Problem details:
Look below for lines that hold the string "scene" and copy each one.

Data extracts:
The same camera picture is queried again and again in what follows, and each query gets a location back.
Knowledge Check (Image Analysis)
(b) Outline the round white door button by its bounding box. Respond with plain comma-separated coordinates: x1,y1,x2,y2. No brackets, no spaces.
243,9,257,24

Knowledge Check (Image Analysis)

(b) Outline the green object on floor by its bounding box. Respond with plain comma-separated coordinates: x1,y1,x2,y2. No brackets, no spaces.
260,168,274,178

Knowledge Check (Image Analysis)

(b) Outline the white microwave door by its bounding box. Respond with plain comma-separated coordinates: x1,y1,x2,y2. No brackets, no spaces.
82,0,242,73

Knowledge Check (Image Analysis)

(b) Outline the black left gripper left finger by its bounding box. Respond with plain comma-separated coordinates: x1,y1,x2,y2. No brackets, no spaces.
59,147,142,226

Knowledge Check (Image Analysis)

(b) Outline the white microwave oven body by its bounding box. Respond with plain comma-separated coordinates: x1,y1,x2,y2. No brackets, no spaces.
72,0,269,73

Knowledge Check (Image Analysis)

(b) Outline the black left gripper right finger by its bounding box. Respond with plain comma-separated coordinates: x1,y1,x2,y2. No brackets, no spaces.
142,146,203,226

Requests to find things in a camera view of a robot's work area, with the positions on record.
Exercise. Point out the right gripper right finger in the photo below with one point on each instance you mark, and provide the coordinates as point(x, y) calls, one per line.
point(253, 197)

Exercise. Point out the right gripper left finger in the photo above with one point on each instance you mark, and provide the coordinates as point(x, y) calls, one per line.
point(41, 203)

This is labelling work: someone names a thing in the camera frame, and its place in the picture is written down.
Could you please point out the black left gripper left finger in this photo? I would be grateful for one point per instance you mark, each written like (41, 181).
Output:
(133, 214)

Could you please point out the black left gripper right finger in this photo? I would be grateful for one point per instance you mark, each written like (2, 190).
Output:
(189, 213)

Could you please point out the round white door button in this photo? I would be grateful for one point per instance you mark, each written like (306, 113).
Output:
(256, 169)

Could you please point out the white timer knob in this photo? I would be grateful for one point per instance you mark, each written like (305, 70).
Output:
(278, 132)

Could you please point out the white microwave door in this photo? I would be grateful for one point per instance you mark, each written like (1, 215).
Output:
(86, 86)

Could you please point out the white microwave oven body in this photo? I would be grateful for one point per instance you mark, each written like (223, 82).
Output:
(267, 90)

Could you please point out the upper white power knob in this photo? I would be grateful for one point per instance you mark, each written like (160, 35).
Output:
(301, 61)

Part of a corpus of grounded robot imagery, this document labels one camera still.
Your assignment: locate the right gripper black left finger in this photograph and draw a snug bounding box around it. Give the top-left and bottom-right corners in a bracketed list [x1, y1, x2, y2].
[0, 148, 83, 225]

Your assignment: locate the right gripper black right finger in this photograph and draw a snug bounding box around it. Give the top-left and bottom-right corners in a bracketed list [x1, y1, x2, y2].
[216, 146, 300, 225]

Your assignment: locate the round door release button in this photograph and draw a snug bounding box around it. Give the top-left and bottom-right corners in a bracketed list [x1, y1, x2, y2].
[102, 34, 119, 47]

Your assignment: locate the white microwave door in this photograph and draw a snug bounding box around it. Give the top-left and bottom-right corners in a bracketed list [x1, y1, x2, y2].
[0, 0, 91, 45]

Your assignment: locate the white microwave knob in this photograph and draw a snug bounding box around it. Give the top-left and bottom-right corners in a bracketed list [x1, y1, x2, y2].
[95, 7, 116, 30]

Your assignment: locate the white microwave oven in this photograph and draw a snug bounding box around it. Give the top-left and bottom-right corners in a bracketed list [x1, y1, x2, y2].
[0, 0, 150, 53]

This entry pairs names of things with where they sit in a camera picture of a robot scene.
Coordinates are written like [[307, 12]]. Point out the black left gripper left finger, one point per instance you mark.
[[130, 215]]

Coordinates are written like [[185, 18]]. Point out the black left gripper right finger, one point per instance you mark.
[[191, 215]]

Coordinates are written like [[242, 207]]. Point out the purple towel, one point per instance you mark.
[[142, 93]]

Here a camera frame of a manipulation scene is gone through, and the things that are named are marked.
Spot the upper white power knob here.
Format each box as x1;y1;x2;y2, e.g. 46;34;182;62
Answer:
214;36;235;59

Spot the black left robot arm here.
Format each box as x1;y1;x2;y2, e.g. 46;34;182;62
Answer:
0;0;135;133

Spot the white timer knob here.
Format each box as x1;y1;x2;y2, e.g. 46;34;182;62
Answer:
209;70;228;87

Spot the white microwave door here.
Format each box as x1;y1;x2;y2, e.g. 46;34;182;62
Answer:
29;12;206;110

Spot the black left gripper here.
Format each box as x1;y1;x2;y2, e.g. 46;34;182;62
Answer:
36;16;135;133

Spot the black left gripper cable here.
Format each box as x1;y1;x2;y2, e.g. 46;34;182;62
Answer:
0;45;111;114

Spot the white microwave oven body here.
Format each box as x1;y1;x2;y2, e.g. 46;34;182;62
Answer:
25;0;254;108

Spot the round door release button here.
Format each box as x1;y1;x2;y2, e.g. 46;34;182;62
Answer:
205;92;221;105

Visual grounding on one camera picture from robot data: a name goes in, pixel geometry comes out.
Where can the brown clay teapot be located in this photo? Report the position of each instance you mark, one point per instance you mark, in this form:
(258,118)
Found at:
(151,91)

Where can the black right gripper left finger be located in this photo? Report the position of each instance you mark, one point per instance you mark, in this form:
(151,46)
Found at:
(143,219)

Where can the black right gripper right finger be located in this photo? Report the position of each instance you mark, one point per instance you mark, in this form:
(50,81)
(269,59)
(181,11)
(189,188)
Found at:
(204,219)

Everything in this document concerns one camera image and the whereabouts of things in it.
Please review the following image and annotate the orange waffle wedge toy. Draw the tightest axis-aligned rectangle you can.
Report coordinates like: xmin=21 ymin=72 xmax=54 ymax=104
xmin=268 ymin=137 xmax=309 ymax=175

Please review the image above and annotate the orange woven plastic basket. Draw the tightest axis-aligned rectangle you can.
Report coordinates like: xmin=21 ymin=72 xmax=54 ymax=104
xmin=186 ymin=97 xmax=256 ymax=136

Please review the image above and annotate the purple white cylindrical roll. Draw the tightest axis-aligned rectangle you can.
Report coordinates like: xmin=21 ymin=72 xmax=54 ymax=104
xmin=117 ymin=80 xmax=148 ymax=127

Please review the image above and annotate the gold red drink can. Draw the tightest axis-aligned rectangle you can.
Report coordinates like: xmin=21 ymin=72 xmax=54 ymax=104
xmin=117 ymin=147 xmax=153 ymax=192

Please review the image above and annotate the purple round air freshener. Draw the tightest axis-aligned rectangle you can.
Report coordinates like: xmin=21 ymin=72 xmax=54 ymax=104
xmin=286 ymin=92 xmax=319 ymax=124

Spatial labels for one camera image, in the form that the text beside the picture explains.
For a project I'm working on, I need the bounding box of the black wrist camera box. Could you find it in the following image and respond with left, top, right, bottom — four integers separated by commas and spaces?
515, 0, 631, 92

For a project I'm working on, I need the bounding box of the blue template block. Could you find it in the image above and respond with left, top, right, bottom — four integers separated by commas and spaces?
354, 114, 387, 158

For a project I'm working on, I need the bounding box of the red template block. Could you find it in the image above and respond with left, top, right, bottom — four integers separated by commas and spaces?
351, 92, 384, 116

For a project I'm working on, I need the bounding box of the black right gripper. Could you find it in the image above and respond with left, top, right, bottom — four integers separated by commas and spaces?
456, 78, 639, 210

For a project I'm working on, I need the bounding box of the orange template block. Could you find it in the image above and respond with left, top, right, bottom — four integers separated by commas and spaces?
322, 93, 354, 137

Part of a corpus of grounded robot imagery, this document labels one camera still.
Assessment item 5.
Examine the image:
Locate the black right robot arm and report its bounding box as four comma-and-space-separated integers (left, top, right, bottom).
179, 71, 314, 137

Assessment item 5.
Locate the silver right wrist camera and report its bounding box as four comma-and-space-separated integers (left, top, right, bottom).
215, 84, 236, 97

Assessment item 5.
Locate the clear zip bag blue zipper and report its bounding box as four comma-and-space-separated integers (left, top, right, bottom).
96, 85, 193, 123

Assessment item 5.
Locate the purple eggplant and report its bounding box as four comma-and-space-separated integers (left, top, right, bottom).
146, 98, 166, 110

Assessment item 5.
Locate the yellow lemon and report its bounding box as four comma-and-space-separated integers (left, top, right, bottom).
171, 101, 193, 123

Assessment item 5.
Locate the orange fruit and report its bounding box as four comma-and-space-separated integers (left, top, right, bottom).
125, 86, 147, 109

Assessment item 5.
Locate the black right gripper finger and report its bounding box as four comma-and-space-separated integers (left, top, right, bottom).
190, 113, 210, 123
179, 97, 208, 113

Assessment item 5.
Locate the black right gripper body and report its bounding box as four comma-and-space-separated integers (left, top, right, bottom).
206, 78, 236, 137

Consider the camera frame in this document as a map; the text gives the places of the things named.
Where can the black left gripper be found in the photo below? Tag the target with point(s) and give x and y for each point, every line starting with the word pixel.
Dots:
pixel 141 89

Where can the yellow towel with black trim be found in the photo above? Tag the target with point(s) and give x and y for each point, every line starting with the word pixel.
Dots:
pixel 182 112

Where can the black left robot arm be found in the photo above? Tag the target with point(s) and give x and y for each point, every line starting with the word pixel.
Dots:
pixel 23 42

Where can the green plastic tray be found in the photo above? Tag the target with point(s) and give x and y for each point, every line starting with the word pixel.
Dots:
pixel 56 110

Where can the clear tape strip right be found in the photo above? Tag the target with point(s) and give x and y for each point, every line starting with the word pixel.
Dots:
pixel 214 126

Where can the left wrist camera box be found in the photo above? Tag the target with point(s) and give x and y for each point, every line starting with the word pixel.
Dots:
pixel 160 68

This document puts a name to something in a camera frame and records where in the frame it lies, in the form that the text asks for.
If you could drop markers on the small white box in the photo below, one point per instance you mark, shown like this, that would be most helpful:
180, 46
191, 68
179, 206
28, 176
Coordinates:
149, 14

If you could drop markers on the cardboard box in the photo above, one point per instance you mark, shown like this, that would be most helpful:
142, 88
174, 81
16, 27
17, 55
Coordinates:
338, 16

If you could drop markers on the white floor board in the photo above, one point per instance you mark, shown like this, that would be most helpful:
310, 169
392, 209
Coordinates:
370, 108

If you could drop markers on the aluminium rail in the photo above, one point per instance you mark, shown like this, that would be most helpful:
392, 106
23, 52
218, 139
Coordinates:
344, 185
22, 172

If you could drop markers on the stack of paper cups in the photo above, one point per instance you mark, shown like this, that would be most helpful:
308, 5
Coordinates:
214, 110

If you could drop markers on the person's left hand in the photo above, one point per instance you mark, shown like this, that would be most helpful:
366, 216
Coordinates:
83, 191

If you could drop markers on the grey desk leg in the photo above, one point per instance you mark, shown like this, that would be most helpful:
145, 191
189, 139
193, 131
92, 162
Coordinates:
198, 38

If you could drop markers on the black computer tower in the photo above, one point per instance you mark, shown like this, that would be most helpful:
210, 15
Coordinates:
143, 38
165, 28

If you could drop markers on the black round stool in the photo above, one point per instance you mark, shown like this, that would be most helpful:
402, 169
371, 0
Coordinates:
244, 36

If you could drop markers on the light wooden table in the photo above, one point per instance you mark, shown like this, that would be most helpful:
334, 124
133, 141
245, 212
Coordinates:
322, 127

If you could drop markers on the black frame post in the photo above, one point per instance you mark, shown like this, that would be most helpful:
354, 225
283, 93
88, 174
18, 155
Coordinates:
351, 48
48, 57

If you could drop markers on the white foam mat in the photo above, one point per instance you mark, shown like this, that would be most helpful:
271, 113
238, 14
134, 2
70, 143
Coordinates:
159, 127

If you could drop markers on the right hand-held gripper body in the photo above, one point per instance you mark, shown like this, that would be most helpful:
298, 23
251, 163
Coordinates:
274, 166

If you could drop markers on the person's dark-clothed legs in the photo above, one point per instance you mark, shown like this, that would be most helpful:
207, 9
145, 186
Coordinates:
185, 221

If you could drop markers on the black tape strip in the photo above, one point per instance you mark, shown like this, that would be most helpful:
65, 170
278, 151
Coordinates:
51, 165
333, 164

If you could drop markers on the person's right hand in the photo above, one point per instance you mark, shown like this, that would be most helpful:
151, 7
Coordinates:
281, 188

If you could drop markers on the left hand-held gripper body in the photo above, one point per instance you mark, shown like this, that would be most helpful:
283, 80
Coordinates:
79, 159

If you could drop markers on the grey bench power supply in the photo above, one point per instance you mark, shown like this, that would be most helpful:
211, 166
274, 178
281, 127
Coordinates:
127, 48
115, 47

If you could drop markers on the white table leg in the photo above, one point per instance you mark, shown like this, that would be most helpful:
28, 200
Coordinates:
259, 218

Result of the task:
This entry pairs names of things with where they sit in a camera picture of a robot scene.
Here a camera frame of a manipulation scene is gone through, and the things that are named are marked.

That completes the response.